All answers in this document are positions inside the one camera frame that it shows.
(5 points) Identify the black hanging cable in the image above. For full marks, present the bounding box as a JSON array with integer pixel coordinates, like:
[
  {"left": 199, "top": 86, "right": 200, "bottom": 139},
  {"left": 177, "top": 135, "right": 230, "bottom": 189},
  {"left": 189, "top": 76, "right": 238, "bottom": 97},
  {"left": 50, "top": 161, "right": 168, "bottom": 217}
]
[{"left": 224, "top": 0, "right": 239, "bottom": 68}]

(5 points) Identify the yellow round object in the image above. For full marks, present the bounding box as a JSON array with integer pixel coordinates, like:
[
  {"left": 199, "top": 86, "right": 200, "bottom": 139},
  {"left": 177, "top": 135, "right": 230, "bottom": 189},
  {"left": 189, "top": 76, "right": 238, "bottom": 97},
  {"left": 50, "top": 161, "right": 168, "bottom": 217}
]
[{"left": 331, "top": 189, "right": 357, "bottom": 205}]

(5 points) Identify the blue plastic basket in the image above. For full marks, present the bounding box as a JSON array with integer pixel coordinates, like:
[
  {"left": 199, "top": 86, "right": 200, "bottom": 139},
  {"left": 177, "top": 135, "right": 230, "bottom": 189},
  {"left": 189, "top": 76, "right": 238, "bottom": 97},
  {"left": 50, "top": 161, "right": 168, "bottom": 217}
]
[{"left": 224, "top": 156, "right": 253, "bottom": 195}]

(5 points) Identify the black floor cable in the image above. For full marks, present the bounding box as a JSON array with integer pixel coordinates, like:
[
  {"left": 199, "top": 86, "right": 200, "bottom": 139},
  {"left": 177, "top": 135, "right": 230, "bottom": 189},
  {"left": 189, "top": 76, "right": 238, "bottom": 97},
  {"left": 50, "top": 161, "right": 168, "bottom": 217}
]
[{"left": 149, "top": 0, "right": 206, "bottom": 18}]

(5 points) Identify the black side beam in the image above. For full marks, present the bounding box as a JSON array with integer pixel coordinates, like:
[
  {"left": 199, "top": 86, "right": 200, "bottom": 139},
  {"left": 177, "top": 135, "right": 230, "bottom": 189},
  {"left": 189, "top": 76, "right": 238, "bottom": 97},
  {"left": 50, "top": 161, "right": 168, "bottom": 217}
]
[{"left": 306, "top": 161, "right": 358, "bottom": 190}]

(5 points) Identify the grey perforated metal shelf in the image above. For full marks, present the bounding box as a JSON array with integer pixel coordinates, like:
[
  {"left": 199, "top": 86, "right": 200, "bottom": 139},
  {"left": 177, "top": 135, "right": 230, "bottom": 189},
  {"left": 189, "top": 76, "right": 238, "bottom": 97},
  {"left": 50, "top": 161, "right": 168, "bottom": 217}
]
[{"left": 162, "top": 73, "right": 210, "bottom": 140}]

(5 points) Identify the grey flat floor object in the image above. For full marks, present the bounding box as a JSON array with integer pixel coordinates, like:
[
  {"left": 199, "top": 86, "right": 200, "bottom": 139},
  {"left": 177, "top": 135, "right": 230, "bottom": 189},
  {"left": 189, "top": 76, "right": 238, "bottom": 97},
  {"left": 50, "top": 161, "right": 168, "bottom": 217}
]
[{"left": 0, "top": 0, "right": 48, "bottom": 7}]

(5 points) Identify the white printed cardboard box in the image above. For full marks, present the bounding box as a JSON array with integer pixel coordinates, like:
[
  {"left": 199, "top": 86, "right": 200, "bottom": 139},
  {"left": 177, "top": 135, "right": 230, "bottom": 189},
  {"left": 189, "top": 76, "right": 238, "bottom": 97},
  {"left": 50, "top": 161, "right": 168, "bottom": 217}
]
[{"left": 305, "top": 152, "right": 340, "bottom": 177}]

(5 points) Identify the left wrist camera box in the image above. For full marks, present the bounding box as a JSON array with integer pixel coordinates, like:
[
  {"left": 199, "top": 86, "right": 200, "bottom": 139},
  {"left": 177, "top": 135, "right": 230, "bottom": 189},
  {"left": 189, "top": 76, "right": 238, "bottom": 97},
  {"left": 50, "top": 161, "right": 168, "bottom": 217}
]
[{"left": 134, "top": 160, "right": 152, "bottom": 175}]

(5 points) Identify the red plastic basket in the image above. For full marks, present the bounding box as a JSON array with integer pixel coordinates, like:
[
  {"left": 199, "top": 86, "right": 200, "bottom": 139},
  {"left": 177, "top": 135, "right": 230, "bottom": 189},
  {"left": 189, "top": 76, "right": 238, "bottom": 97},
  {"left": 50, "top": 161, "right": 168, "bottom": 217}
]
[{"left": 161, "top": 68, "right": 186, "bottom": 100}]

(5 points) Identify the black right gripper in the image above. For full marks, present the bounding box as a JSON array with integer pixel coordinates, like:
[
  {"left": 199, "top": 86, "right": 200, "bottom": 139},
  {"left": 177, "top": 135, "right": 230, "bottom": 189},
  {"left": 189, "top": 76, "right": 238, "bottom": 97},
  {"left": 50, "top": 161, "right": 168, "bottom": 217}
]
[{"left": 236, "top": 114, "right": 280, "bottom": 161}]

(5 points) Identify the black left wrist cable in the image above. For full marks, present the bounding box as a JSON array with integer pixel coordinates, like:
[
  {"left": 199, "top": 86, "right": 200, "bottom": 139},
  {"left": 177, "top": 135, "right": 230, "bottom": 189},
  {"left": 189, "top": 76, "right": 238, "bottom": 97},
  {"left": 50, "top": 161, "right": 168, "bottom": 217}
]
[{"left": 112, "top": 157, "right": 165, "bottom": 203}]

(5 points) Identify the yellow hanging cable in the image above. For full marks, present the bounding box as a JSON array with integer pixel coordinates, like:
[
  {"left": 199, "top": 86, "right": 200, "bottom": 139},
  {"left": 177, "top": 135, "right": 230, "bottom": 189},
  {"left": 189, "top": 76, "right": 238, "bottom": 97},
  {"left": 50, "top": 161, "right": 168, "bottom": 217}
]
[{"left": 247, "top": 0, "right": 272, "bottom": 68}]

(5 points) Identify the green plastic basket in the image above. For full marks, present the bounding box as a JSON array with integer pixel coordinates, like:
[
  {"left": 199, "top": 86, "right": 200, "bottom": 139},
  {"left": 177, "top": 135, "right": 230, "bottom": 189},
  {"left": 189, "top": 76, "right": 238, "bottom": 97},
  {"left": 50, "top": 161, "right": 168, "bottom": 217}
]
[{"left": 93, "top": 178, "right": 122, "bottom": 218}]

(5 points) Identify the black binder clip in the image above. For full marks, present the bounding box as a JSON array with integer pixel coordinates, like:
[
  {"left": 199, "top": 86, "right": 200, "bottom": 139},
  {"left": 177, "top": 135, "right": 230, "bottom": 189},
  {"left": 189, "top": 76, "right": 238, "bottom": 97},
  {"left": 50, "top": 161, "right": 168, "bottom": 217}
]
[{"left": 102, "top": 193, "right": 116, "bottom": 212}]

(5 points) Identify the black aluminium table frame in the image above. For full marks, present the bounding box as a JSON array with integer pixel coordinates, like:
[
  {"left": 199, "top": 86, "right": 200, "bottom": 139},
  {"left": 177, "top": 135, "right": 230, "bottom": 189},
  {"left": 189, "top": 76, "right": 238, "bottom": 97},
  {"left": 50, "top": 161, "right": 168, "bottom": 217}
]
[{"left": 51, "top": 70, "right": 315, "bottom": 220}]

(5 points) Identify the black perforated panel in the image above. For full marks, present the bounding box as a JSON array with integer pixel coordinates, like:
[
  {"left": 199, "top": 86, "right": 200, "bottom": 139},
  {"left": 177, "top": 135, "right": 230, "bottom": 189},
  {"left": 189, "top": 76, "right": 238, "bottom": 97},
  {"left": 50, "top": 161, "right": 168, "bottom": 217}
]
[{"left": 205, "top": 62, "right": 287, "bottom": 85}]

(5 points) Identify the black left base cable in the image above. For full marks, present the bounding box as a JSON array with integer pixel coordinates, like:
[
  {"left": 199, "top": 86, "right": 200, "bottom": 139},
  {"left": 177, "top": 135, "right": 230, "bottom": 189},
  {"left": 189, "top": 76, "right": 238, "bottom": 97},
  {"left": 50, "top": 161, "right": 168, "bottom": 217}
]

_ _ _ _ _

# About this exercise
The answer must be a single number: how many lines in the data above contain the string "yellow".

# Solution for this problem
2